Zaragoza, Feb 15 (EFE).- An investigation by a group of paleontologists based on fossils located in a site located in Estercuel (Teruel) describes a high diversity of interactions that occurred between plants and insects 100 million years ago in this geographic area.
The research, recently published in the scientific journal ‘Plants’, has been developed by the Teruel-Dinópolis Paleontological Complex Foundation in collaboration with experts from the University of Vigo and the Hessisches Landesmuseum of Darmstadt in Bonn (Germany), reports the Aragonese Government .
The main person in charge of the research, the paleobotanist from the University of Vigo Artai Santos, points out that “the interactions described affect the leaves of two terrestrial plants and those of an aquatic one and reveal 23 different types of damage” belonging to eight types of strategies feeding of insects: in holes, on margins, superficial, skeletonization, perforation and suction, mining, oviposition and formation of galls.

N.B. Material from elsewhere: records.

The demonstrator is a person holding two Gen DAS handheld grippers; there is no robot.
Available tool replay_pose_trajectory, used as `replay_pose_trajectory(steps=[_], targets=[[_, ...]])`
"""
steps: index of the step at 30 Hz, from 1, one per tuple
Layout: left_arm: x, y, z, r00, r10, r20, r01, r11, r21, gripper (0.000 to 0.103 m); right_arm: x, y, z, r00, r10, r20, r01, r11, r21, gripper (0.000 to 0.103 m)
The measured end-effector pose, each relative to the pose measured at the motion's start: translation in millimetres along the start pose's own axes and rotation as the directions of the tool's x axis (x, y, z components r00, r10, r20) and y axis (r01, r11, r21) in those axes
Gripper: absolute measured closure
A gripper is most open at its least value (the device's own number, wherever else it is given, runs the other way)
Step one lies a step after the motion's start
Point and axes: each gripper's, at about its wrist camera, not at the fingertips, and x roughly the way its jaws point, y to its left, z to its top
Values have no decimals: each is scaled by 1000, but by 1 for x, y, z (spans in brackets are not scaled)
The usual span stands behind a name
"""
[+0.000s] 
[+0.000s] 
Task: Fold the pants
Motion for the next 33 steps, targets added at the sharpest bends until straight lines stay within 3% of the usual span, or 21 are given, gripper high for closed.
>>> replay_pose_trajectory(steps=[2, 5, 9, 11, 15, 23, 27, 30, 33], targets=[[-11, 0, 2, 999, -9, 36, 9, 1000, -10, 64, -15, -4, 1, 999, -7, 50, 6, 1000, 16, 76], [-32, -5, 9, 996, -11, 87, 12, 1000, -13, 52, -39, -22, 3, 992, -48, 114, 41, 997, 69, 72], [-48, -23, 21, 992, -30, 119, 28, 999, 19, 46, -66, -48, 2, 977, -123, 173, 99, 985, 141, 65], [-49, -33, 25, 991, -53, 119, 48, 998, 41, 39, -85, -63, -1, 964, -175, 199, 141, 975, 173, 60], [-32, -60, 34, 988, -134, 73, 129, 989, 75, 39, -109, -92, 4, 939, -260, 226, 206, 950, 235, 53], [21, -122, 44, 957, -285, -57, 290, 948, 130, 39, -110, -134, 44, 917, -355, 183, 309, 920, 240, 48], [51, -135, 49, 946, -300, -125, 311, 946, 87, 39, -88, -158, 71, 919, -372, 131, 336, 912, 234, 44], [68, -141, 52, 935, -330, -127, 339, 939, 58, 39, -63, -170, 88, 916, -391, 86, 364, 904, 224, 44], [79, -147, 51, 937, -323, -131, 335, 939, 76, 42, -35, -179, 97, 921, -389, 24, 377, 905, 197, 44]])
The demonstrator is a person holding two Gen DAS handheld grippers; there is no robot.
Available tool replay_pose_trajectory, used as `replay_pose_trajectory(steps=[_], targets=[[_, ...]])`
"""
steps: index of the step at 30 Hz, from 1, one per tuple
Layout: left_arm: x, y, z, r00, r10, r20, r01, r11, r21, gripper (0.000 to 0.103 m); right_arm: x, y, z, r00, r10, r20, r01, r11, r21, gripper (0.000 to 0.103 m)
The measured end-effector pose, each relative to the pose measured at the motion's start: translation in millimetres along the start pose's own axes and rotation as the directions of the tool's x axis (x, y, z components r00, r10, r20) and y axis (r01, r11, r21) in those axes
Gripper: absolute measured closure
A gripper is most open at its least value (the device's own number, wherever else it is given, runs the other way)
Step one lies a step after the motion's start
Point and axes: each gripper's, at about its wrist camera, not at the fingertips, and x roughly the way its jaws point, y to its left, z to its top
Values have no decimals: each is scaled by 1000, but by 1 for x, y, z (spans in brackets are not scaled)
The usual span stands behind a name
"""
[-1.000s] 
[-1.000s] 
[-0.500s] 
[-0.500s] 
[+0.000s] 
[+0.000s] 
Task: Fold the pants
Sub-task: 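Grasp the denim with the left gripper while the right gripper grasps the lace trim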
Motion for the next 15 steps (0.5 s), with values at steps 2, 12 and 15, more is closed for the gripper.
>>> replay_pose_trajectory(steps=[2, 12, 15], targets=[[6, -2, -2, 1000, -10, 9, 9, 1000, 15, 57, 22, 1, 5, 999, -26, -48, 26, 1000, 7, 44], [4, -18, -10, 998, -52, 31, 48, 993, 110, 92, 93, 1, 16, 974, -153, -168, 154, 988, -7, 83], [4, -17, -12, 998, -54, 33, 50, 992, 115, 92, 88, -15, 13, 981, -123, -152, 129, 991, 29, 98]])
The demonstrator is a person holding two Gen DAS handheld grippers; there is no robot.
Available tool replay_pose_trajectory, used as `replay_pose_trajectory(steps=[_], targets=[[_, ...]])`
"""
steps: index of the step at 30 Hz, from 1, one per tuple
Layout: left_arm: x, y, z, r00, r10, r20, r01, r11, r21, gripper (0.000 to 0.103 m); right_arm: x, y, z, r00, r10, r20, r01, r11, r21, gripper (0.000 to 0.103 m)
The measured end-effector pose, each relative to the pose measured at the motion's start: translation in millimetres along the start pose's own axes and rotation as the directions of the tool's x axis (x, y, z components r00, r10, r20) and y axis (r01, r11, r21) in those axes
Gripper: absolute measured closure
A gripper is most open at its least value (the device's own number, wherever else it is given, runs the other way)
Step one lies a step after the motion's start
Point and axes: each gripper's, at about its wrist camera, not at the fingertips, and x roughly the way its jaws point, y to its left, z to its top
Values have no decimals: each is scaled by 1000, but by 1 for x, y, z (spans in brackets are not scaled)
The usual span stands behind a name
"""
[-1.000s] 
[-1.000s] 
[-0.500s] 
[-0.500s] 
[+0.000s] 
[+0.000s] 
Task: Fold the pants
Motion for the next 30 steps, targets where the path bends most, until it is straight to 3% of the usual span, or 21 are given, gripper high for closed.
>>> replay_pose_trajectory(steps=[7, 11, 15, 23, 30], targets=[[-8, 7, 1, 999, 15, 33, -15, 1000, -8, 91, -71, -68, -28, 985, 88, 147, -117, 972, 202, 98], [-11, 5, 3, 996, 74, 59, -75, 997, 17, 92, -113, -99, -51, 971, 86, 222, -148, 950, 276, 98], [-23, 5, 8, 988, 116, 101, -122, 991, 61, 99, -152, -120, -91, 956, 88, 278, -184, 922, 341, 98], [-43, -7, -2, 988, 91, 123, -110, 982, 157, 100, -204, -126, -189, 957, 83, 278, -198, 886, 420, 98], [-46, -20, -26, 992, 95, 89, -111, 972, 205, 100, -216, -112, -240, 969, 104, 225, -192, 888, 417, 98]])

Studies on the interactions between plants and herbivorous insects currently show that these animals have developed a wide variety of strategies and behaviors aimed at consuming plant tissues and fluids and how they reacted to these attacks trying to minimize the damage. damage caused by insects.
In this way, the study of said damages provides direct evidence on the ecological relations between these two dominant groups of organisms in the ecosystems of the past.
For this reason, the researchers point out, the study of the evidence of this type of interactions in the records of fossil leaves yields important information about the paleoecosystems of the Earth, by providing data on the groups of insects that developed in the past and on the evolution of their herbivory strategies, as well as the defenses developed by plants to react to these attacks.
According to Luis Miguel Sender, a researcher at the Dinópolis Foundation and co-author of the study, “the high degree and diversity of damage, as well as the types of herbivory strategies used, suggest that these angiosperm plants were already an important source of food and accommodation for insects in Iberian ecosystems at the end of the Lower Cretaceous, which was the key moment in the diversification of angiosperms and meant a revolution in terrestrial ecosystems at the time.”
This publication is part of the research carried out by the FOCONTUR Research Group, financed through the Department of Science, University and Knowledge Society of the Government of Aragon.